I've always been in the situation whereby if I was in a good enough relationship I'd have children but I wouldn't deliberately want to be a single mother.

what do I do? stay with him and give it another go or not?

OP posts:
Gen35 · 06/06/2014 11:22

Not, unless you're happy with giving up on the idea of having dc, but you ought to be clear on that before resuming anything.

brokenhearted55a · 06/06/2014 11:31

This reply has been deleted

Message withdrawn at poster's request.

SuperFlyHigh · 06/06/2014 11:36

broken - no he doesn't want me to move in he wants to think about it.

i.e. prospect of us both doing this.

OP posts:
hellsbellsmelons · 06/06/2014 11:42

You'll be giving up any chance of becomming a mum and time is running out.
I think you need to move on and see what happens.
The perfect partner for you, who wants a child, may be just around the corner.
But you'll never know if you don't try.

CogitoErgoSometimes · 06/06/2014 11:42

I think you're letting your age dictate the pace and cloud your judgement. Despite things being intense for 3 months you can't possibly know this person. You've already broken up once

SuperFlyHigh · 06/06/2014 11:52

Cogito so do I say no to him then? and for this reason?

we do know each other quite well.

OP posts:
brokenhearted55a · 06/06/2014 11:56

This reply has been deleted

Message withdrawn at poster's request.

CogitoErgoSometimes · 06/06/2014 11:59

You've only known him a few months, you've broken up once already and you seem to have very different needs on a personal level. I can't tell you what to do or not do but if ever there was a square peg/round hole situation going on... doesn't this strike you as it?

SuperFlyHigh · 06/06/2014 12:38

I wouldn't normally do this but I know he said if I did get pregnant (accident) he would stick by me (he did this with first partner of his child).

I may find it hard to get pregnant.

we're very compatible chemistry wise and also apart from breaking up, personality wise.

i don't know whether to call it quits now.

OP posts:
brokenhearted55a · 06/06/2014 13:08

This reply has been deleted

Message withdrawn at poster's request.

CillaBlacksOrangeBouffant · 06/06/2014 13:17

I think.. if you have to ask.. then you shouldn't be with him.

SanityClause · 06/06/2014 13:29

By committing this relationship, you are effectively saying you won't have children.

Obviously, if you don't continue this relationship, you may still never find someone to have children with. Also, you don't currently know whether you, or a potential partner would be able to have children.

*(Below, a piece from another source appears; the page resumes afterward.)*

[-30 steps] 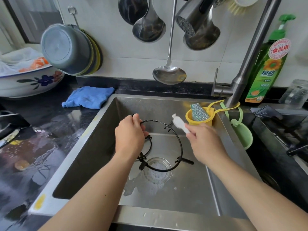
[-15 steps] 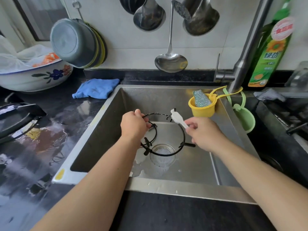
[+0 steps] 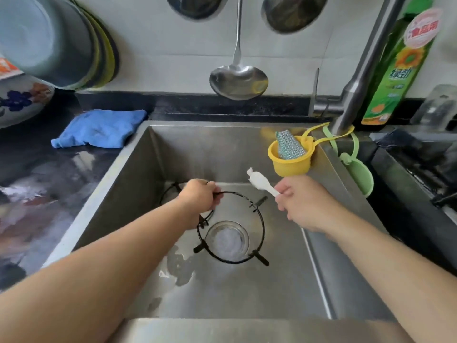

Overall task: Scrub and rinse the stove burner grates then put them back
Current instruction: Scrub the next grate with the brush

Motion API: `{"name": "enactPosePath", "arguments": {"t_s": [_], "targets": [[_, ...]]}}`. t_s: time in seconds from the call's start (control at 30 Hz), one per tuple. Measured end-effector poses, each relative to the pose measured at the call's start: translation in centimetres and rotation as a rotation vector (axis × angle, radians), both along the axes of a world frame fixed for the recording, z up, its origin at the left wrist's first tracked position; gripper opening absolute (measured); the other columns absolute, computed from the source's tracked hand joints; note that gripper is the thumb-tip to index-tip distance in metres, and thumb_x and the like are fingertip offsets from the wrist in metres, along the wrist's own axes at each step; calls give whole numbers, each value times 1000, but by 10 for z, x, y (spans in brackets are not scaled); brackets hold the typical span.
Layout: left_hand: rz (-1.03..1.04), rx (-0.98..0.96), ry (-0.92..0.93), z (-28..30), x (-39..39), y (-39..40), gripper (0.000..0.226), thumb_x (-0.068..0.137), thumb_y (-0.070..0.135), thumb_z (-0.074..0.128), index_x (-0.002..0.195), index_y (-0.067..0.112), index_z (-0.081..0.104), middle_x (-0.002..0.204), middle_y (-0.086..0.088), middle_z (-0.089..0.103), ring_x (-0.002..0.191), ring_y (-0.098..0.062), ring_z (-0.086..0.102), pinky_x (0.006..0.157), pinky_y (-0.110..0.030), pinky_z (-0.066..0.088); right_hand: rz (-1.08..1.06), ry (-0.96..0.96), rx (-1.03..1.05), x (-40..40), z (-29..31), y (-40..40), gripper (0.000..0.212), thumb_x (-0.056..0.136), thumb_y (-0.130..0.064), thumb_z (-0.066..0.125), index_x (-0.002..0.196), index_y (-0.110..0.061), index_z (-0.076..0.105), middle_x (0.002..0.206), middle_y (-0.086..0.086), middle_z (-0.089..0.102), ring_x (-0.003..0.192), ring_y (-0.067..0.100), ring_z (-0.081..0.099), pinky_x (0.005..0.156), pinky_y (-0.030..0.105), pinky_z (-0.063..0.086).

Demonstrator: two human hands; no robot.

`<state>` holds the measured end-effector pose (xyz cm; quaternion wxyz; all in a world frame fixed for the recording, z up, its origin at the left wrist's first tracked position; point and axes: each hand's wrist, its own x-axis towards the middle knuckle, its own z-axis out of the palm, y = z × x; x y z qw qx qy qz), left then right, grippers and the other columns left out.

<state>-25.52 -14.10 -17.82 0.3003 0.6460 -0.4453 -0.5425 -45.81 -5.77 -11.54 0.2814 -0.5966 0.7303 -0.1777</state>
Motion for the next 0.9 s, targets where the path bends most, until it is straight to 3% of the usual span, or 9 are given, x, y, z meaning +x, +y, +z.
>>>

So your options are be with him and have no practically chance of children, or not be with him, in which case all bets are off as you would then have no information at all on your chances of having children.

You've just got to decide to go for it, or not, and hope it all turns out.

Although, as others have said, you broke up at three months, in order to resolve another issue. Is this the way this relationship will be? You have to split up to finally come to agreement over every issue? Is that what you want? For the rest of your life?